Disabling a drive in the BIOS won't work if the master/slave settings are wrong on the drives. Also make sure the cables are correctly attached. It sounds to me like there's a cable problem.

Set the HD as master and the CDROM as slave. Also check if you have the proper 80 wire IDE cable.
 
I'd hesitate to call it a cable problem, because it occurred on two different drives and three different cables and two separate systems. I did switch out the master/slave settings to put the HDD as master to the CD-ROM slave (the OS was installed while the HDD was the slave, if that matters), but the system still wouldn't boot. And I always use 80 wire IDE cables =)

In the other system, I had the SATA drive plugged and powered and that computer refused to boot.
 
I've seen this on one series of servers here. It had to do with external USB harddrives being connected to the system, and overriding the default boot order. For some reason, the BIOS prioritised external USB storage devices over internal storage devices.

If an external USB drive was connected, it would try to boot off it. Since there's no boot loader on the drive, it would just show the cursor in the top-left corner of the screen and would just sit there.

Unplug all USB devices from the system (or disable all USB options in the BIOS) and see if the problem persists.

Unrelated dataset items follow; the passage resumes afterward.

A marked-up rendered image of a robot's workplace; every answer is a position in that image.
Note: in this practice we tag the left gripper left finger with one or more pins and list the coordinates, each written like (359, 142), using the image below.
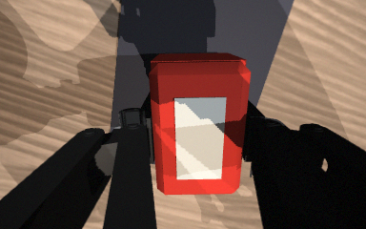
(57, 194)

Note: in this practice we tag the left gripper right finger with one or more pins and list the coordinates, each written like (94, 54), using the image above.
(289, 195)

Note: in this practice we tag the dark grey rectangular mat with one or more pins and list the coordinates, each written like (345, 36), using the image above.
(250, 29)

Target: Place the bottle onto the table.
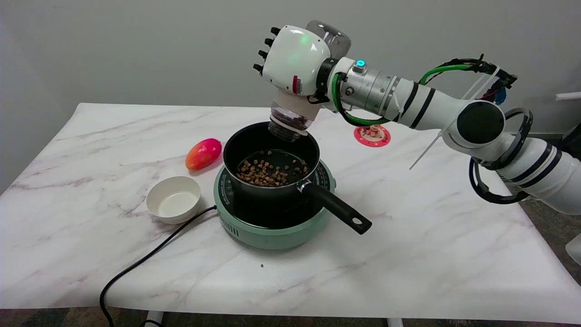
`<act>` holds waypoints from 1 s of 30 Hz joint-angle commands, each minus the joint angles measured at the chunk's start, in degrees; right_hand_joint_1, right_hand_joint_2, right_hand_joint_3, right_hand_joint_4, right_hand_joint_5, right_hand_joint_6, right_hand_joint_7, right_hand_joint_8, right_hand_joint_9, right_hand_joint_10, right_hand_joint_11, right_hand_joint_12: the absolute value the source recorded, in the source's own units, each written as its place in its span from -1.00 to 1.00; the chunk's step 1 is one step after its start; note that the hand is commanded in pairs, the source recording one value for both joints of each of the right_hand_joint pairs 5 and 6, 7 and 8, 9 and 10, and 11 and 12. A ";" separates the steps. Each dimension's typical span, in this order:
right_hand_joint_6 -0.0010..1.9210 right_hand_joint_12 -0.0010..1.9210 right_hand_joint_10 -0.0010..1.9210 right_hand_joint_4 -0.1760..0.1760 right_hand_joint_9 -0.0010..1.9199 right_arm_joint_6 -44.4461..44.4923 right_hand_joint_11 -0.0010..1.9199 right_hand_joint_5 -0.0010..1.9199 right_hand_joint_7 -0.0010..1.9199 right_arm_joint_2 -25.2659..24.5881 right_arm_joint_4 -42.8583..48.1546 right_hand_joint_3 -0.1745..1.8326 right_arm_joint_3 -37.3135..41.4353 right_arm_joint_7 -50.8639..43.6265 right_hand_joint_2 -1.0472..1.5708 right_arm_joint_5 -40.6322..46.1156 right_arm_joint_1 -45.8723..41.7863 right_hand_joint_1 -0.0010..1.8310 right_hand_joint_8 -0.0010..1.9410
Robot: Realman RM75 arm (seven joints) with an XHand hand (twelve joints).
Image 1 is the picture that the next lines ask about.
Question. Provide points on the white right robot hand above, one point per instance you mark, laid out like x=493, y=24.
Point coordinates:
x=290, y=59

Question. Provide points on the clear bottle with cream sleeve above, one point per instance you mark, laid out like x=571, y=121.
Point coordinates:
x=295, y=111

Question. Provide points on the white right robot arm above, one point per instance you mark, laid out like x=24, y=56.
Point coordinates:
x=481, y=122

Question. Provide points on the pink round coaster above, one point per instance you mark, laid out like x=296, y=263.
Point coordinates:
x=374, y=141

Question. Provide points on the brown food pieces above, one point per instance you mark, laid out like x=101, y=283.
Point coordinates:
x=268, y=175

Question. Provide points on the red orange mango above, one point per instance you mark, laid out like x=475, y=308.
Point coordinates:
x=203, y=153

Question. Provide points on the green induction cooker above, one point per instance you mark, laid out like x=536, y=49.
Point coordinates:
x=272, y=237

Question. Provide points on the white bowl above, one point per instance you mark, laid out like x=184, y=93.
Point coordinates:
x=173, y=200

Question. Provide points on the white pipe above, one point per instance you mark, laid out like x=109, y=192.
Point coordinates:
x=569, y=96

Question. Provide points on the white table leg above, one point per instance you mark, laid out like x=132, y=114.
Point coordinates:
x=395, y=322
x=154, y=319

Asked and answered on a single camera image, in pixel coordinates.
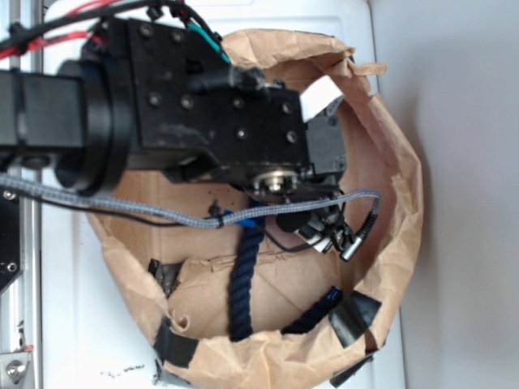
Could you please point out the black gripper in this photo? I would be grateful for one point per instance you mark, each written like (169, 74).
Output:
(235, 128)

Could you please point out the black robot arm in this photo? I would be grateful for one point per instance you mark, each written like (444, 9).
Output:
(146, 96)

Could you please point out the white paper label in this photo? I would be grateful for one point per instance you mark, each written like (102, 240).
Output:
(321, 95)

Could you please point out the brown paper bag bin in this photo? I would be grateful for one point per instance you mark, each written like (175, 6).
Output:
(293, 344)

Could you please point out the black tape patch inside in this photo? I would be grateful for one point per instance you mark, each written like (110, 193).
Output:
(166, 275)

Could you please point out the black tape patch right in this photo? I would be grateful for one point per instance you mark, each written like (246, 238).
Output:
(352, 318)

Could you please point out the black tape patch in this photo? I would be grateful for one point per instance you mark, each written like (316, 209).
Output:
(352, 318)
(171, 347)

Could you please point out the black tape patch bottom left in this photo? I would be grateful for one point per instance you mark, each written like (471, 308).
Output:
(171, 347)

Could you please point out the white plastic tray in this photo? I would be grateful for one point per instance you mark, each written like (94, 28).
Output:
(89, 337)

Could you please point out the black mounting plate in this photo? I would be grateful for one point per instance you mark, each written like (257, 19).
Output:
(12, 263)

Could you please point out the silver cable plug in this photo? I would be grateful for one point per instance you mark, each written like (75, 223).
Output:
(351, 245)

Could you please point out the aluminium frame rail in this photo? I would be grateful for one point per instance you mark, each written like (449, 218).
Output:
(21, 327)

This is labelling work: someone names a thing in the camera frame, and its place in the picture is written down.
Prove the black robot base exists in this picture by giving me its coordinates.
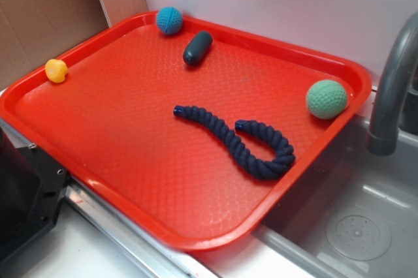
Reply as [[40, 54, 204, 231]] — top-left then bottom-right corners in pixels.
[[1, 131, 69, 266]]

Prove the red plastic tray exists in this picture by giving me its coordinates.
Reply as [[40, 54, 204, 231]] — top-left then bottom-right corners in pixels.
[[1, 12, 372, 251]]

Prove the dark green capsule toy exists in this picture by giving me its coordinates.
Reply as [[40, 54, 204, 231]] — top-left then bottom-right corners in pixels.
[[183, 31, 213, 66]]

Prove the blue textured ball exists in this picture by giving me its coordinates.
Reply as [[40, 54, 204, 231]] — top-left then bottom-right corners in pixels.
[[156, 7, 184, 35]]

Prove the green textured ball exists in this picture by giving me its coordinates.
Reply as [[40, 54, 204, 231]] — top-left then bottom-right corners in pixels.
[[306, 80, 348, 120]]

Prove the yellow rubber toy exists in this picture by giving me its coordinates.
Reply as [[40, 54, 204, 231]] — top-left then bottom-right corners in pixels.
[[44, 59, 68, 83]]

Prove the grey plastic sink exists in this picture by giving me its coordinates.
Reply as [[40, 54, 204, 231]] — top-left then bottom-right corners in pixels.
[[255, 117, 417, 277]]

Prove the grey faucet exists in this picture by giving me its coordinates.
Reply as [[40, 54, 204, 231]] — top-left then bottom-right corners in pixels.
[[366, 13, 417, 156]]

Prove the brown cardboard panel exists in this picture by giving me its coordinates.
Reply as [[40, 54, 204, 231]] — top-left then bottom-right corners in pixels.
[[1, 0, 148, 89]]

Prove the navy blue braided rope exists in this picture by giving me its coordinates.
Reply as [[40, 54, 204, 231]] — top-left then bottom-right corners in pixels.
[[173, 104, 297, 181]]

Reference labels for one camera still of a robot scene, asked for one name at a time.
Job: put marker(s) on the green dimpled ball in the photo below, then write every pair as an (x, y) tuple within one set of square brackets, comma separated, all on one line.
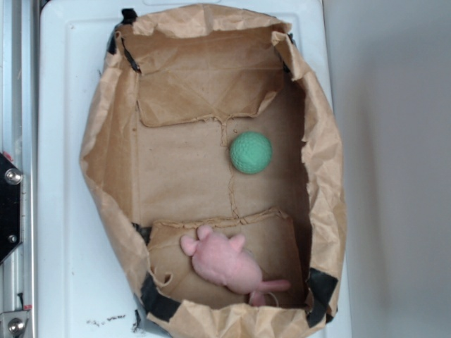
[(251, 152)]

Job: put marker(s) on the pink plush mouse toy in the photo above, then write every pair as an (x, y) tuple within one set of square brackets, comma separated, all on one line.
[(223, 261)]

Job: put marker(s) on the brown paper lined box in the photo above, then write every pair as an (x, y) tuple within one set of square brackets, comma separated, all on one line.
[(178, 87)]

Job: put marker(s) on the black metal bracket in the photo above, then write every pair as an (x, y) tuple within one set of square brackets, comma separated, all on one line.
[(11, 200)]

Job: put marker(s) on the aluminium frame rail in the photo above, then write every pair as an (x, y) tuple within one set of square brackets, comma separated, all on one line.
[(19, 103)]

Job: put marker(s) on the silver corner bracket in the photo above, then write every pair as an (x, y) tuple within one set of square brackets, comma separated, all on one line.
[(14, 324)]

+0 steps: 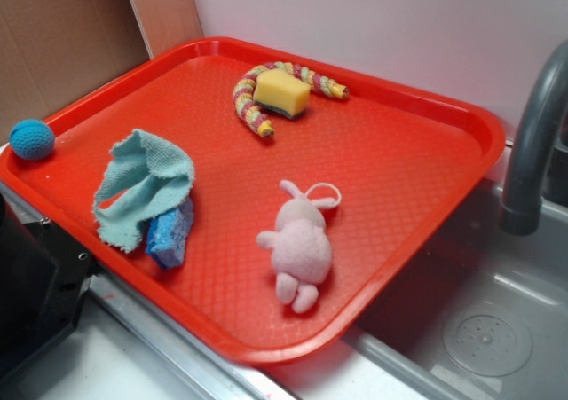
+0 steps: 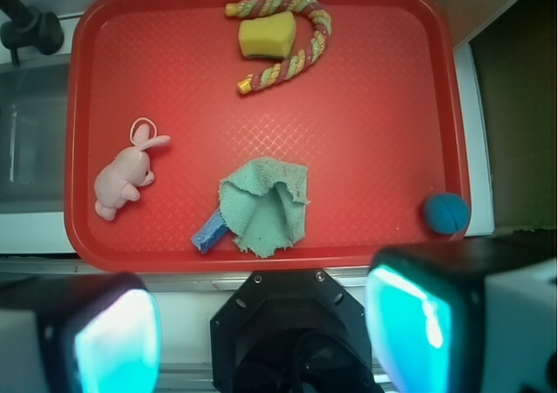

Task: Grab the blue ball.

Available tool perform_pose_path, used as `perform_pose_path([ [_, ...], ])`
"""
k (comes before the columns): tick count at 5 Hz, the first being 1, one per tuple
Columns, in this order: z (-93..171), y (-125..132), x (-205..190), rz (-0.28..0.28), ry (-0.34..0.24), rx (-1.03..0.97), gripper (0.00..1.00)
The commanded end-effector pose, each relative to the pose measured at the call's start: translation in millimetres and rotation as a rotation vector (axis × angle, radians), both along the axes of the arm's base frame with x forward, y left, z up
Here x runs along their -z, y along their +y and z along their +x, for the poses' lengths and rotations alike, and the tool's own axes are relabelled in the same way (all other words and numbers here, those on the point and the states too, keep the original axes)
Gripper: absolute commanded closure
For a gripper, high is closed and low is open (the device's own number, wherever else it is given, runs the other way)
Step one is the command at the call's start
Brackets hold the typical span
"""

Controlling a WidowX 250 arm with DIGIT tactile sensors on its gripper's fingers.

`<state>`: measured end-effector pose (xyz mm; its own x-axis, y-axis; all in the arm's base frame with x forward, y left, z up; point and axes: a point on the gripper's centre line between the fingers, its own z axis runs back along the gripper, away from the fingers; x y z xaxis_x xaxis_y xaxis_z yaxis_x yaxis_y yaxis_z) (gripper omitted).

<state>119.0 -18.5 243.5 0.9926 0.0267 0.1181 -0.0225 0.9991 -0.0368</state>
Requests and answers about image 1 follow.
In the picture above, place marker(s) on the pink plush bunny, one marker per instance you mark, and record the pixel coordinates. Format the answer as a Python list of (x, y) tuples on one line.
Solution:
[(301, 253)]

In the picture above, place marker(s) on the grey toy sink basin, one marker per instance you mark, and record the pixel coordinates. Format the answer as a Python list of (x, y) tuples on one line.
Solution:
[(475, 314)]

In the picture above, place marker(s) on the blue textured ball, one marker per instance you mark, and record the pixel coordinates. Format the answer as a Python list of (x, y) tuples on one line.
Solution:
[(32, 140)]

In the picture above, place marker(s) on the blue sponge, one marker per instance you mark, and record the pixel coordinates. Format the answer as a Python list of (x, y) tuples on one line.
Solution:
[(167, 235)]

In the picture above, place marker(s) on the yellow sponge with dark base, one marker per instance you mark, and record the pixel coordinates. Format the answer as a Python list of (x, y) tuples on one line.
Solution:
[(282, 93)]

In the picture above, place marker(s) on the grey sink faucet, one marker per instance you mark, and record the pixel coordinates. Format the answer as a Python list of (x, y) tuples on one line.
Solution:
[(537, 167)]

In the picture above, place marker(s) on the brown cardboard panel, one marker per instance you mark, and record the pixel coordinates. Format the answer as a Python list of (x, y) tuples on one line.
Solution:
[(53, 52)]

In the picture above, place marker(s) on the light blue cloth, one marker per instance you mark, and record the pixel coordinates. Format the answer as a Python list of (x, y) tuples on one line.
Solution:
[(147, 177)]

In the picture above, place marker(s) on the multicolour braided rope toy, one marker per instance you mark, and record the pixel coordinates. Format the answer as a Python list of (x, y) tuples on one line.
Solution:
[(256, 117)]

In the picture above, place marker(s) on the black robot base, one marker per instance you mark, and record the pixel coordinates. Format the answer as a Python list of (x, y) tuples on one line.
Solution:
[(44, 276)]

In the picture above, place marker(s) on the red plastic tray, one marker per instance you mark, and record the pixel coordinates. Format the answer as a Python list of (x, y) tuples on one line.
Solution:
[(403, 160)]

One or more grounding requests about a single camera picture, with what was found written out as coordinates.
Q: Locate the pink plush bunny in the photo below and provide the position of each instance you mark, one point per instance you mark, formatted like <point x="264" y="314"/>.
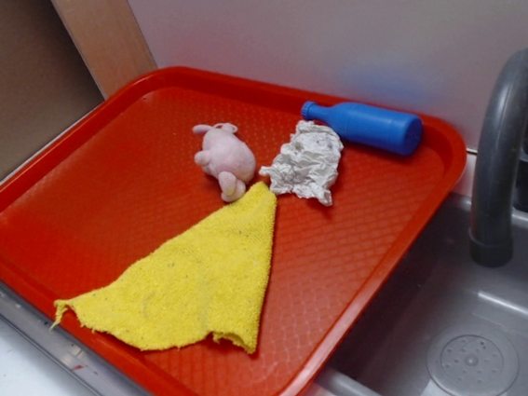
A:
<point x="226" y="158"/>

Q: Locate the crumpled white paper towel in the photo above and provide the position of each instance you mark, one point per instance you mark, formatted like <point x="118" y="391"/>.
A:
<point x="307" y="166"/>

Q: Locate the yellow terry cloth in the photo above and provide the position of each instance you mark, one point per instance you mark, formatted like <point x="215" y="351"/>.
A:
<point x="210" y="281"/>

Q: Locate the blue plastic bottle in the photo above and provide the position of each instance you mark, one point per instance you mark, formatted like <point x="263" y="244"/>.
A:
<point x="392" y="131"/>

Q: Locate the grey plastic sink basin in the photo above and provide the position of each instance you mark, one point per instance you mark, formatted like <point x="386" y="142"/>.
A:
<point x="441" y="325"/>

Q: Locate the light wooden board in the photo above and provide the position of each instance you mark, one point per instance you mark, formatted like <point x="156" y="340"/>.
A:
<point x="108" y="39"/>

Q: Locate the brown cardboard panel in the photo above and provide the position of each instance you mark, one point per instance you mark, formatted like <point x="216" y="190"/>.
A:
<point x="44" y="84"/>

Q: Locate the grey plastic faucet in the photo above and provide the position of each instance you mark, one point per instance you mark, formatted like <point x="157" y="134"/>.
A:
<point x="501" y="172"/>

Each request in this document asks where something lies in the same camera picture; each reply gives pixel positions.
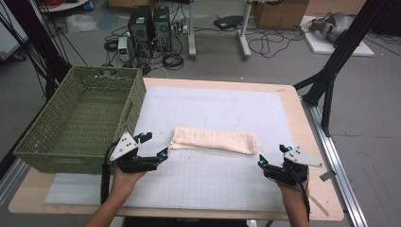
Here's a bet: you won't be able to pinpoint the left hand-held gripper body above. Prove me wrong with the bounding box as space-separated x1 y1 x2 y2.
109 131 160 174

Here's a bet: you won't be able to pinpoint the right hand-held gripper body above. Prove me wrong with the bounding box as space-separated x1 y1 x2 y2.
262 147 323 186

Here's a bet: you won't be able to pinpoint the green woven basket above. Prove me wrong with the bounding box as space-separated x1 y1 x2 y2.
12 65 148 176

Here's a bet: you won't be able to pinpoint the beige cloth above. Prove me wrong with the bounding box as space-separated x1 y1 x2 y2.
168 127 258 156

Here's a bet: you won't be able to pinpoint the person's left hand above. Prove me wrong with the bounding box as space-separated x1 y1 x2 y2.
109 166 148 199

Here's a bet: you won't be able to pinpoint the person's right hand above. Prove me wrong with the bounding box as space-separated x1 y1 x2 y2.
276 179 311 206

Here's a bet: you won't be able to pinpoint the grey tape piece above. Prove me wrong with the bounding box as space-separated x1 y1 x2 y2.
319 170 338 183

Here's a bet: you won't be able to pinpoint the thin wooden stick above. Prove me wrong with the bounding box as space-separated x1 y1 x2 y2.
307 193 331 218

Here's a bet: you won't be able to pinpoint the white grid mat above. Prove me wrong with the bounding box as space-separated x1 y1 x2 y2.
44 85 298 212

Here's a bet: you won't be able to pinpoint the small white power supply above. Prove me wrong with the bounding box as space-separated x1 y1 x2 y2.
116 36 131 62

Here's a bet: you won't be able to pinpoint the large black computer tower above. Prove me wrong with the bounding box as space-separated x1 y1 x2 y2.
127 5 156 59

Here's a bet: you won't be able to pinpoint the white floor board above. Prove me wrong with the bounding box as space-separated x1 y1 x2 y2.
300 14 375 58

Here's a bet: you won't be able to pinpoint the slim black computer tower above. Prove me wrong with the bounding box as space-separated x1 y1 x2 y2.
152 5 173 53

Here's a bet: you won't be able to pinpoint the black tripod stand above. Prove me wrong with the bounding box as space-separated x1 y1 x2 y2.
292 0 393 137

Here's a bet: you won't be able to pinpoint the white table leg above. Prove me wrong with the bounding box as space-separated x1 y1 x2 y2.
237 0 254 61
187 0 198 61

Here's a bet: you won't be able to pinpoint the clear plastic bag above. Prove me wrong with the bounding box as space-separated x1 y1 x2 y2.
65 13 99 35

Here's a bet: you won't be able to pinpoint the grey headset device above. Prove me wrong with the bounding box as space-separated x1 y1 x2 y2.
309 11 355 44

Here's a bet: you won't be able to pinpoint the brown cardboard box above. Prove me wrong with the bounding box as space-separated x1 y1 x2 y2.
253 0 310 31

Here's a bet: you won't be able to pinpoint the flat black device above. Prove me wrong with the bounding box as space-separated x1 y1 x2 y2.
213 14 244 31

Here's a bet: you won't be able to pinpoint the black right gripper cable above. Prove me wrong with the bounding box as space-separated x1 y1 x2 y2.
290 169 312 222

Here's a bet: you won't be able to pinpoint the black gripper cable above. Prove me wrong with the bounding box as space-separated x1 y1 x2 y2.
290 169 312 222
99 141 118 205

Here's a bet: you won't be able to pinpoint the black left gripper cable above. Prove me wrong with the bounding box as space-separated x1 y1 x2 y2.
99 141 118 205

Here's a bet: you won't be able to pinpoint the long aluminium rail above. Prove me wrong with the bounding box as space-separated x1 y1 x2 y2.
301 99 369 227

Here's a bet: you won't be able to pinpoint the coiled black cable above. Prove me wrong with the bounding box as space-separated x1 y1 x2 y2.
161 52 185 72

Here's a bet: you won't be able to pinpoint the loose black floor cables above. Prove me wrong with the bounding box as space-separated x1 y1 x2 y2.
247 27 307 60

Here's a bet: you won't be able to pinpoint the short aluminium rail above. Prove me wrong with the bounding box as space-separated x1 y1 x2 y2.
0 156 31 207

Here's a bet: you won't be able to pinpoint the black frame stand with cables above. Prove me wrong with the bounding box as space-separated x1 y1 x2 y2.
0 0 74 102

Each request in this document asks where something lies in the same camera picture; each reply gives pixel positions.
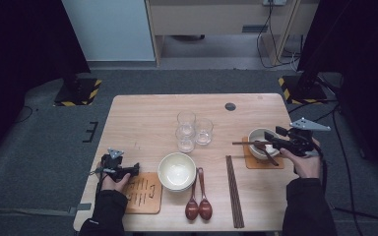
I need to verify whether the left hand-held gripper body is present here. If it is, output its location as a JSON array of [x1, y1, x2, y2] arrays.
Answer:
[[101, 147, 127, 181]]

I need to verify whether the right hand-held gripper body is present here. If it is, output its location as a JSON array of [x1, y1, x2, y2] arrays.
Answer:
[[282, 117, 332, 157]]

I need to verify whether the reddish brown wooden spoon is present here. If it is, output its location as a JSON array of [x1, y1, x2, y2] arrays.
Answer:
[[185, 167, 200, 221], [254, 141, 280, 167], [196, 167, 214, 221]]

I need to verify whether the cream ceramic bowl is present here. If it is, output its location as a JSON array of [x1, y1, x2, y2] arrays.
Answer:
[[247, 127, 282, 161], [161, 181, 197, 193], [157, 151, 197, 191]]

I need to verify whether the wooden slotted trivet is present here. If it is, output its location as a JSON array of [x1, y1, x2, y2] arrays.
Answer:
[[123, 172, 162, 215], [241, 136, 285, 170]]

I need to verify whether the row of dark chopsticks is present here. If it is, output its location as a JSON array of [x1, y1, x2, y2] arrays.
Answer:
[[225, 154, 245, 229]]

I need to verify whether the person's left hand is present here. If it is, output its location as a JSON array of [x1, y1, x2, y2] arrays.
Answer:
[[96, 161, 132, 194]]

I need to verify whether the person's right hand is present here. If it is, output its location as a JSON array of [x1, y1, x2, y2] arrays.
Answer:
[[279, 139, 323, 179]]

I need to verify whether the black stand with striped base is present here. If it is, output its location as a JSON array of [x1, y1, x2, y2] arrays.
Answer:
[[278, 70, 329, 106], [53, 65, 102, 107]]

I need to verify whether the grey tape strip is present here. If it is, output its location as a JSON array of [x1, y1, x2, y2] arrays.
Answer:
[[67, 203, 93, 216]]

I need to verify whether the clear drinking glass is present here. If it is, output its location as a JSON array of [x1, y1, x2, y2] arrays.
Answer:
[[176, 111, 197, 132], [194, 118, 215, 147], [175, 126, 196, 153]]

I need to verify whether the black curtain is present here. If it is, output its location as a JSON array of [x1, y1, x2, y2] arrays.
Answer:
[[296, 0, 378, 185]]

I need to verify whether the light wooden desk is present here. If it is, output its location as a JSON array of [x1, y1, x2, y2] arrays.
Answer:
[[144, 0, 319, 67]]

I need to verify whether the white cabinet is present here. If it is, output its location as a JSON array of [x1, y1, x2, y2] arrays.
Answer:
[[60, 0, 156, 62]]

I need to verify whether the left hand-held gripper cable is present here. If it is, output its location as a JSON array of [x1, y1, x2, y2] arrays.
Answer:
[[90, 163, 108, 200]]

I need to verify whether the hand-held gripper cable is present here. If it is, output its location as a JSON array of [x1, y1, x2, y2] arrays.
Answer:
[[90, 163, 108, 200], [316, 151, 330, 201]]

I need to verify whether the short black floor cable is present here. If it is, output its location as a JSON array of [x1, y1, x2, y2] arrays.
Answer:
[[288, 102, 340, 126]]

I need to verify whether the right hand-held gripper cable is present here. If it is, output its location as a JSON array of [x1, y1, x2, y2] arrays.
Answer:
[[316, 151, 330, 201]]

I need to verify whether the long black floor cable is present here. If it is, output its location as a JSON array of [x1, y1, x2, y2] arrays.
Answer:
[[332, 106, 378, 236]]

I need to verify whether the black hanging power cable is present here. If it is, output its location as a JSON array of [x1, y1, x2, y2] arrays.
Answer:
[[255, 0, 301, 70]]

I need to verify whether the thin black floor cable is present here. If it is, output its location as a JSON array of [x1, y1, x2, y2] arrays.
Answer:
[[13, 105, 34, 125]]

Also, try plugging the drives into another BSD/Linux system, and running # dd if=/dev/zero of=/dev/whatever bs=1M count=10 (where "/dev/whatever" is the device node that it shows up as, whether da0 ad0, etc). That will wipe out the boot sector, the partition tables, and the filesystem info, basically "unformatting" the drive. Then try it in the "problem" PC(s).
 
Other people been having problems with 7.2 AMD. I tried all I could think of and suggestions. I concluded something is wrong with 7.2-AMD Install CD. How in the heck do it boot up the CD, let you fdisk, take you to Install than tell you "No CD/DVD device found!"... Pop in FBSD-AMD-8.0 and it works!

BTW, 7.2-AMD Live CD do not work either. I'm sure the developers knows this by now. It been going on for months and I have not came up with or read about any solution to date. That CD is not catching something or turning something off. When i found LIVE-CD didn't work, I stop switching cables, jumpers and BIOS before I destroy the machine.